To those, like me, who believe the country has made a catastrophic error, and that Johnson’s promises that we will “prosper mightily” are no more believable than his never-endingly retimed promises to see off the virus – first it would not harm us thanks to British exceptionalism, then it was 12 weeks, defeated by the summer, then normal by the autumn, then Christmas, now going the full Vivaldi to Easter – I suggest we bear that quote in mind. We lost – to a lying, untrustworthy, incompetent narcissist who four years ago did not even believe in the cause on which he has defeated us. That is not good, on so many levels.

It is all too easy to tell ourselves, Corbyn-like, that we “won the argument”, that support for Britain being in the EU is at a record high, that they won by foul means, and that it is all now bound to go wrong. But we also need to try to understand why then, all that being said, we lost.

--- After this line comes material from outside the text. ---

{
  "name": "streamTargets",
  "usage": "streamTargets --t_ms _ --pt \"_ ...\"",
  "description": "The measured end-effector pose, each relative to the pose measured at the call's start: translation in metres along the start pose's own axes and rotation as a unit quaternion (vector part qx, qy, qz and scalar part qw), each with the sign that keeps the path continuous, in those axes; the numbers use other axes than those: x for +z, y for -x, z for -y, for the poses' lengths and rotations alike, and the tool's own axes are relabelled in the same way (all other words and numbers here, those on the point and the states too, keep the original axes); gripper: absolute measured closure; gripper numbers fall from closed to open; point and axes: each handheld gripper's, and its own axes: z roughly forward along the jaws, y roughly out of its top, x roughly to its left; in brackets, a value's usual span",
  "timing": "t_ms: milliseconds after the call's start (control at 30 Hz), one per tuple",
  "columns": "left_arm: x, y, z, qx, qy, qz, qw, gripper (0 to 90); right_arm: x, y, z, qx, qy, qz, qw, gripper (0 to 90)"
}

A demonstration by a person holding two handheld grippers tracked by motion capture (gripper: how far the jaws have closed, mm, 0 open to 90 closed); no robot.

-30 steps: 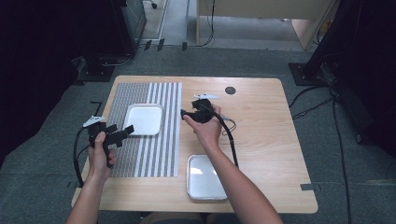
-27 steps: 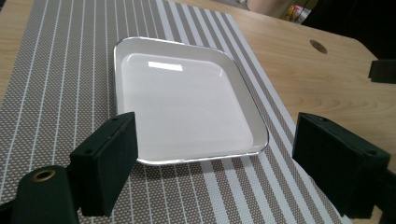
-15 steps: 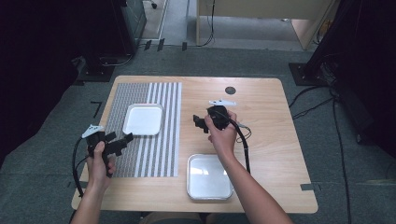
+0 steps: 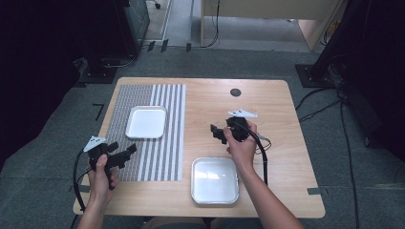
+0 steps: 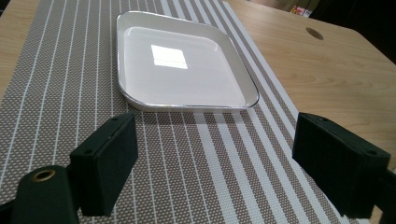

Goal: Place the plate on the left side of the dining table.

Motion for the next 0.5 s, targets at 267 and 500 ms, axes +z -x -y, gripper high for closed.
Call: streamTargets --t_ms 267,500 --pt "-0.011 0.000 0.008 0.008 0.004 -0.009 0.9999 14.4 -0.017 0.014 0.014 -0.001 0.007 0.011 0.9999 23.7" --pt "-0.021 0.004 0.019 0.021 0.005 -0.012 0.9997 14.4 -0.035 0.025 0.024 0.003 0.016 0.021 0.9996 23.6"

So, I will keep calling out Johnson and Co for the Brexit lies, the Covid incompetence and the mind-bending ministerial uselessness that makes me think Priti Patel and Gavin Williamson would have to be even ruder to Carrie Symonds than Dominic Cummings was before getting the boot; and I will keep trying to persuade the Labour Party that vacating the field is not the way to fight, let alone win, a battle when the biggest force in the room is a gigantic elephant. But away from the rage and the tweets and the therapeutic venting on my Instagram Lives, which judging by the reaction seem to make a few like-minded people feel a bit better, we are at some point going to have to settle down, take Colm O’Connell’s wisdom, and develop that thinking into a plan.

Right now, with our politics as it is, and Labour having fallen in behind the ‘time to move on’ line which suits the Tories so well, it is hard to see what it is. But once the pain of defeat, and the effect of the tranquilisers, have worn off, we have to have one.

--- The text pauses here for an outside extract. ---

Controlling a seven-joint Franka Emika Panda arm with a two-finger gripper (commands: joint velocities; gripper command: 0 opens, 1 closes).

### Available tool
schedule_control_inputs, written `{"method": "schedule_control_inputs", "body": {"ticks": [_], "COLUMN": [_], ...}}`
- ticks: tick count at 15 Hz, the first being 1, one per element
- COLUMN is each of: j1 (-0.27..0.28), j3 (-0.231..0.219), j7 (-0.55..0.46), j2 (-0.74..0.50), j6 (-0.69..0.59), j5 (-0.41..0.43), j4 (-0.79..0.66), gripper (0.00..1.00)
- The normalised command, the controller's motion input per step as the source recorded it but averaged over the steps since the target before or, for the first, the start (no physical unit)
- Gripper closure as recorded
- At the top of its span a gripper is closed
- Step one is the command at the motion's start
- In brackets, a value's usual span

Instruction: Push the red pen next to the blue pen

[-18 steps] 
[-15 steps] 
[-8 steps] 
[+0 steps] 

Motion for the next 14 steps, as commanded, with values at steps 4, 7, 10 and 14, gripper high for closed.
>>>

‘We,’ of course, is complicated, and I am aware that not everyone reading this will be in all the same ‘we’ camps as I am. From my perspective, there is ‘we’ as in Labour, and that in itself is complicated given I am not, because of my protest vote in the last European elections, a member. But I still feel emotionally that I am part of ‘we’ Labour, and the party would do well to reflect that the last 11 election results read as follows: Lost, lost, lost, lost, Blair, Blair, Blair, lost, lost, lost, lost. But ‘we’ the Blairites need also to accept that though we won those three elections, we have lost a lot of battles since, internal and external, so ‘we’ need to undergo a bit of the O’Connell medicine too.

Then there is ‘we’ the pro-Europeans, ‘we’ the People’s Vote campaign, ‘we’ the progressive social democrats who believe in things like overseas aid and development, ‘we’ who believe in a free and vibrant press, and a strong and vibrant broadcast sector led by the BBC, but have been hopeless at combating the pro-Brexit press, and the populist politicians who have enjoyed its backing, mimicked and even exaggerated its ways to help them achieve their goals.

So soul-searching time, I guess. What more could we have done? What more should we have done? Why, given all we did, did we fail? Most importantly, how do those various forms of ‘we’ above get back to winning ways, and so reverse the damage being done by the most venal, corrupt and right-wing government we – that is we as in the UK – have ever had.

Answers please, in a letter to The New European. The more honest and undefensive and ambitious, the better. If we are going to stay close to the new Europe, and one day perhaps even be fully part of it again, then The New European is as good a place as any to get the debate going.